* [Required work]: Take the listing below and write it out again exactly, skipping any picture that it holds.

* [Dataset excerpt]:
◇ ◇ ◇ ◇

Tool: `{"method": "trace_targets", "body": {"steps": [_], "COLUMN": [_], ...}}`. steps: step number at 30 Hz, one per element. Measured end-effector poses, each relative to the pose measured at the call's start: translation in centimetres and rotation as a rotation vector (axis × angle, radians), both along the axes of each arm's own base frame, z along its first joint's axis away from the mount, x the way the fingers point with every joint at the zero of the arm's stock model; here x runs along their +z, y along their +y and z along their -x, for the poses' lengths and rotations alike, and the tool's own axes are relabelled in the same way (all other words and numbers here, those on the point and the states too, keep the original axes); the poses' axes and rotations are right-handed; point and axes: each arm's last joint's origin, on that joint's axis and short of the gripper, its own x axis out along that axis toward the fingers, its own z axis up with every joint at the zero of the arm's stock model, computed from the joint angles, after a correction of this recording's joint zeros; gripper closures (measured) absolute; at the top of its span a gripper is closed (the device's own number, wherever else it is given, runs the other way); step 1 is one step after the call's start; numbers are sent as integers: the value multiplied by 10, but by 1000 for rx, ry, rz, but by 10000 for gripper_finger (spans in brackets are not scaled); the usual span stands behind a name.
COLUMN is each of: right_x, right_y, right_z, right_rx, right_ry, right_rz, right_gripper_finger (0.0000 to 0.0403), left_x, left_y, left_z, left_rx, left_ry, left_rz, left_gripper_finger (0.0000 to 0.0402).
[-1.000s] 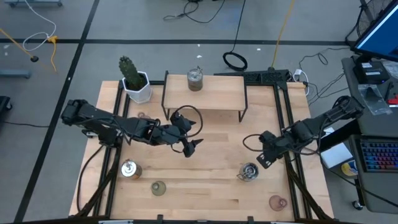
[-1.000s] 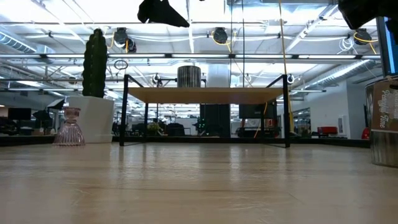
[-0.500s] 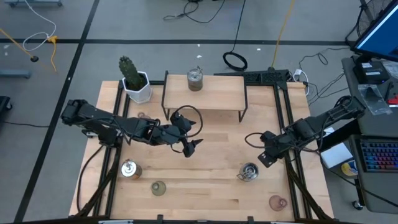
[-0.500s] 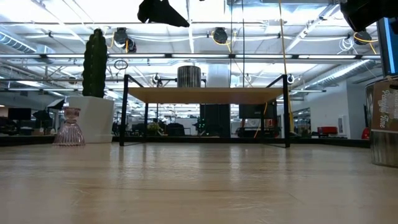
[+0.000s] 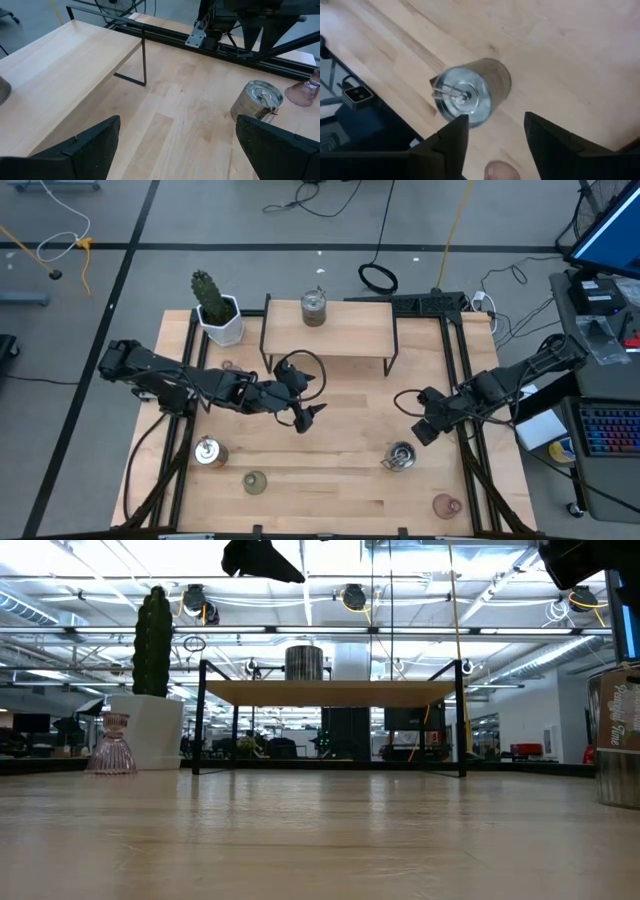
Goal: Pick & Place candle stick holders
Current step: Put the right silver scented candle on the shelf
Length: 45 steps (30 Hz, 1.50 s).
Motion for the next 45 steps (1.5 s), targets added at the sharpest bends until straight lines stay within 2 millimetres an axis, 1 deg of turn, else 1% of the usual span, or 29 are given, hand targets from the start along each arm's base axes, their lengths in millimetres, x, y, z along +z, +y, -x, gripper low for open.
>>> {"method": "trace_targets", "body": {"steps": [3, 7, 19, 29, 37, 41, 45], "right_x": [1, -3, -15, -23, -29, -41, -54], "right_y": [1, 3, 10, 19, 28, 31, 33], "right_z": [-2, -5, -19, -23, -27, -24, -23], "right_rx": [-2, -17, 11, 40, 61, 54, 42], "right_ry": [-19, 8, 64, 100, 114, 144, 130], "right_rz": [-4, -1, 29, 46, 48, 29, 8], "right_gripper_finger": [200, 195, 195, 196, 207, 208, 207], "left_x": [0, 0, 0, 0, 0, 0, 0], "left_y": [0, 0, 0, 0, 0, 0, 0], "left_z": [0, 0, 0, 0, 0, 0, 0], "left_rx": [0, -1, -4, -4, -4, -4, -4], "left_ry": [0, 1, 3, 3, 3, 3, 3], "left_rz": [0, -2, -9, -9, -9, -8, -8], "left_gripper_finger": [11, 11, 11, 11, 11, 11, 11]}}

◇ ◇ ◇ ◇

* [Your solution]:
Tool: `{"method": "trace_targets", "body": {"steps": [_], "COLUMN": [_], ...}}`. steps: step number at 30 Hz, one per element. Measured end-effector poses, each relative to the pose measured at the call's start: translation in centimetres and rotation as a rotation vector (axis × angle, radians), both along the axes of each arm's own base frame, z along its first joint's axis away from the mount, x the way the fingers point with every joint at the zero of the arm's stock model; here x runs along their +z, y along their +y and z along their -x, for the poses' lengths and rotations alike, and the tool's own axes are relabelled in the same way (all other words and numbers here, those on the point and the states too, keep the original axes); the poses' axes and rotations are right-handed; point and axes: each arm's last joint's origin, on that joint's axis and short of the gripper, its own x axis out along that axis toward the fingers, its own z axis up with every joint at the zero of the arm's stock model, computed from the joint angles, after a correction of this recording's joint zeros; gripper closures (measured) absolute; at the top of its span a gripper is closed (the device's own number, wherever else it is given, runs the other way); step 1 is one step after the call's start; numbers are sent as integers: the value multiplied by 10, but by 1000 for rx, ry, rz, but by 10000 for gripper_finger (spans in brackets are not scaled); the usual span stands behind a name.
COLUMN is each of: right_x, right_y, right_z, right_rx, right_ry, right_rz, right_gripper_finger (0.0000 to 0.0403), left_x, left_y, left_z, left_rx, left_ry, left_rz, left_gripper_finger (0.0000 to 0.0402).
[-1.000s] 
[-1.000s] 
[-0.500s] 
[-0.500s] 
[+0.000s] 
Goal: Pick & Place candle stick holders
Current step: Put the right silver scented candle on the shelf
Length: 45 steps (30 Hz, 1.50 s).
Motion for the next 45 steps (1.5 s), targets added at the sharpest bends until straight lines stay within 2 millimetres an axis, 1 deg of turn, else 1% of the usual span, or 29 are given, hand targets from the start along each arm's base axes, their lengths in millimetres, x, y, z along +z, +y, -x, gripper low for open.
>>> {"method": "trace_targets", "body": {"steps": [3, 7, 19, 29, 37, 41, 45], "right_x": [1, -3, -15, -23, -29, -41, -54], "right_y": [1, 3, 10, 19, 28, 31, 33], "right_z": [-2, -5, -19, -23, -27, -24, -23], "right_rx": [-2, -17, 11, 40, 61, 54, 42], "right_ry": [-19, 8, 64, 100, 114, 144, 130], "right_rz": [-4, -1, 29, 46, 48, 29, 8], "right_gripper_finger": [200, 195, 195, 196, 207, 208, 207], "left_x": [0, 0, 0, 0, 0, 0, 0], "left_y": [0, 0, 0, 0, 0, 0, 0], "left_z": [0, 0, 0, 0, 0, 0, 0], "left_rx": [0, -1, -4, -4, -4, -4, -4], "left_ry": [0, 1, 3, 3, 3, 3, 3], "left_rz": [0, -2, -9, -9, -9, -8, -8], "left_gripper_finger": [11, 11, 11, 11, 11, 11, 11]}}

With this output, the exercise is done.